Now if the experiment results in 35 heads, we say that we reject the null hypothesis. The

reason for this is either a rare event has occurred, or the null hypothesis is actually not true.

Hence, there is still a room for mistake when we do these tests of hypothesis. When we reject

the null hypothesis when in fact it is true, then we have committed a type I error. The probability

of this error is denoted by α, and is also called the level of significance.

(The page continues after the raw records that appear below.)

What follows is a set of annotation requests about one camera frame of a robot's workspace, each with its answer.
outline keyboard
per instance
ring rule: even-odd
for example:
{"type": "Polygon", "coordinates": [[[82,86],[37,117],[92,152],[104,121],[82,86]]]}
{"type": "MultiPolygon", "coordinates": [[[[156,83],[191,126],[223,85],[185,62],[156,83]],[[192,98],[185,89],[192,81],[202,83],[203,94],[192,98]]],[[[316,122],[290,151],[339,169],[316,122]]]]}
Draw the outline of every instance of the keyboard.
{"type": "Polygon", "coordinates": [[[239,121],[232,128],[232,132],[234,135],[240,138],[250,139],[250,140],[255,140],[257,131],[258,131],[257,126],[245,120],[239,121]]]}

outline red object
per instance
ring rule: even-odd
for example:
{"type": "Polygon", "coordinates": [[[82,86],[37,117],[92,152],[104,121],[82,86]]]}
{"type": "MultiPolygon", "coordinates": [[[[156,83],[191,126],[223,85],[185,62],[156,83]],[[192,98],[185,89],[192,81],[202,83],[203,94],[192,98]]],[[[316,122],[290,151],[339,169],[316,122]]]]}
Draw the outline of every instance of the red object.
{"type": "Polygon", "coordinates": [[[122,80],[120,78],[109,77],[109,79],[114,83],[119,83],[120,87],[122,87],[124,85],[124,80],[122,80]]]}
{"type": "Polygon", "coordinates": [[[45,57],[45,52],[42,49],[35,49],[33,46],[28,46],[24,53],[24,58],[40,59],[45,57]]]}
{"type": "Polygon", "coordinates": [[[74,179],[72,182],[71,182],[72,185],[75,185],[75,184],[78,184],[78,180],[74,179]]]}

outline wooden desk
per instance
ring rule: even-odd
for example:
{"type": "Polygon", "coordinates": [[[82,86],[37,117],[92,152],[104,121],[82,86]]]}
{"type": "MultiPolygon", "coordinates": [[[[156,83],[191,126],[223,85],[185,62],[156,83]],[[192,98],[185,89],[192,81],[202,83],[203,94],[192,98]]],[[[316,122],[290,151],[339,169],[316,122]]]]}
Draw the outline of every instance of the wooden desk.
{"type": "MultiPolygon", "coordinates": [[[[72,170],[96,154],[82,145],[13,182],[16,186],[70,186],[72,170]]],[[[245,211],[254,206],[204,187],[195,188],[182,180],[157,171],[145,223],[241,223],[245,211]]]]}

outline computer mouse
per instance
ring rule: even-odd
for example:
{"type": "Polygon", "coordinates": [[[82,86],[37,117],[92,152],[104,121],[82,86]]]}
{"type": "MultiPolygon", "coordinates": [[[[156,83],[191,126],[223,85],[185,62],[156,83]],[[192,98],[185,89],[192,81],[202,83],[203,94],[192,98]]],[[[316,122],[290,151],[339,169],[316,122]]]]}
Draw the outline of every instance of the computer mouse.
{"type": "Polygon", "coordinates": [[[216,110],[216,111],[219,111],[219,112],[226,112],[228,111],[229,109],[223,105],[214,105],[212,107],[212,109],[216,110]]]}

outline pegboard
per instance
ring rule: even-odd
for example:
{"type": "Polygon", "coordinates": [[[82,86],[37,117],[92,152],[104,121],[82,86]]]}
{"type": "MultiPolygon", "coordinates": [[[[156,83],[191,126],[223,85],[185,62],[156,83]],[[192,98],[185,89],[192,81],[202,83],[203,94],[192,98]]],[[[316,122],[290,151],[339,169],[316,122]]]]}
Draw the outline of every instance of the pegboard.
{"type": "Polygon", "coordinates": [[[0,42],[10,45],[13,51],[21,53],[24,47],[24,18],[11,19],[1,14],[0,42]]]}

The other type of error is when we fail to reject the null hypothesis when in fact it is false.

This type of error is called a type II error. The probability of this error is denoted by β. The

power of the test is computed by 1 – β. These notions are summarized in the following table.

Null Hypothesis is True Null Hypothesis is False

Accept Correct Decision Type II Error (β)

Reject Type I Error (α) Correct Decision

We would want to minimize these errors as much as possible, however, as we decrease

the probability of a type I error, we increase the probability of a type II error, and vice versa.

Hence we try to find a balance between these two types of errors. In general, if we increase the

sample size, then the probabilities of both errors decrease.

STEPS IN HYPOTHESIS TESTING

The following steps will be followed for each of our tests of hypothesis. For organization

and neatness of our solutions, these steps should be outlined when solving our examples and

exercises.

1. Write the null and alternative hypothesis.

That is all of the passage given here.